#### Your goal
Reproduce the listing exactly, so that no line differs from the original.

◇ ◇ ◇ ◇ ◇

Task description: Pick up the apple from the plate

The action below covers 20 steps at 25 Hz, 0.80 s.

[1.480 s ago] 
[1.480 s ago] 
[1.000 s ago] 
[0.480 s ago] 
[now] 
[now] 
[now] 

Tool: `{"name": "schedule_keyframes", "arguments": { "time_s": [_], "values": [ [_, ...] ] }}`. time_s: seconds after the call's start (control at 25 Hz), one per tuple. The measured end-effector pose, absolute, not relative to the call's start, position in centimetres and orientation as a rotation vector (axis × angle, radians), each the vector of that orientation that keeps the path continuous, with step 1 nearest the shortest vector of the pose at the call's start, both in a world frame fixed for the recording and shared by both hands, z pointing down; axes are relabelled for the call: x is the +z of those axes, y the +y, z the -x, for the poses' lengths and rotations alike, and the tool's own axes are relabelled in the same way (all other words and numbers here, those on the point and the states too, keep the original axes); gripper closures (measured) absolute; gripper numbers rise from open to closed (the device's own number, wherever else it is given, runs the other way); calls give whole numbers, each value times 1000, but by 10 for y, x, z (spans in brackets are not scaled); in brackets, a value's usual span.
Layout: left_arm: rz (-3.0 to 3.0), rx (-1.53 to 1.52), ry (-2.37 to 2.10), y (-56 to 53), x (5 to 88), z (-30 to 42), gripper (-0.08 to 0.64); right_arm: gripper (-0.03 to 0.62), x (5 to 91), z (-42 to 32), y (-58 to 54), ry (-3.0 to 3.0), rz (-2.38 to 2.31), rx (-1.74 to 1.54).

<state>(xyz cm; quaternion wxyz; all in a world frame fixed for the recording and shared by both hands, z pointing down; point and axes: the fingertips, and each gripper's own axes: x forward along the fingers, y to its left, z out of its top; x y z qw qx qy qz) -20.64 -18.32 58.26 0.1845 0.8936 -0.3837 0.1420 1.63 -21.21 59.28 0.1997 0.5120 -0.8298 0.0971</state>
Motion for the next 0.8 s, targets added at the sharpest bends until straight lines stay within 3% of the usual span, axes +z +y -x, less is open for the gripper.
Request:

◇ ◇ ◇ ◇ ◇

#### Answer box
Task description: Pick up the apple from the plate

The action below covers 20 steps at 25 Hz, 0.80 s.

[1.480 s ago] 
[1.480 s ago] 
[1.000 s ago] 
[0.480 s ago] 
[now] 
[now] 
[now] 

Tool: `{"name": "schedule_keyframes", "arguments": { "time_s": [_], "values": [ [_, ...] ] }}`. time_s: seconds after the call's start (control at 25 Hz), one per tuple. The measured end-effector pose, absolute, not relative to the call's start, position in centimetres and orientation as a rotation vector (axis × angle, radians), each the vector of that orientation that keeps the path continuous, with step 1 nearest the shortest vector of the pose at the call's start, both in a world frame fixed for the recording and shared by both hands, z pointing down; axes are relabelled for the call: x is the +z of those axes, y the +y, z the -x, for the poses' lengths and rotations alike, and the tool's own axes are relabelled in the same way (all other words and numbers here, those on the point and the states too, keep the original axes); gripper closures (measured) absolute; gripper numbers rise from open to closed (the device's own number, wherever else it is given, runs the other way); calls give whole numbers, each value times 1000, but by 10 for y, x, z (spans in brackets are not scaled); in brackets, a value's usual span.
Layout: left_arm: rz (-3.0 to 3.0), rx (-1.53 to 1.52), ry (-2.37 to 2.10), y (-56 to 53), x (5 to 88), z (-30 to 42), gripper (-0.08 to 0.64); right_arm: gripper (-0.03 to 0.62), x (5 to 91), z (-42 to 32), y (-58 to 54), ry (-3.0 to 3.0), rz (-2.38 to 2.31), rx (-1.74 to 1.54).

<state>(xyz cm; quaternion wxyz; all in a world frame fixed for the recording and shared by both hands, z pointing down; point and axes: the fingertips, and each gripper's own axes: x forward along the fingers, y to its left, z out of its top; x y z qw qx qy qz) -20.64 -18.32 58.26 0.1845 0.8936 -0.3837 0.1420 1.63 -21.21 59.28 0.1997 0.5120 -0.8298 0.0971</state>
Motion for the next 0.8 s, targets added at the sharpest bends until straight lines stay within 3% of the usual span, axes +z +y -x, less is open for the gripper.
Request:

What the exercise asked for has been given in full.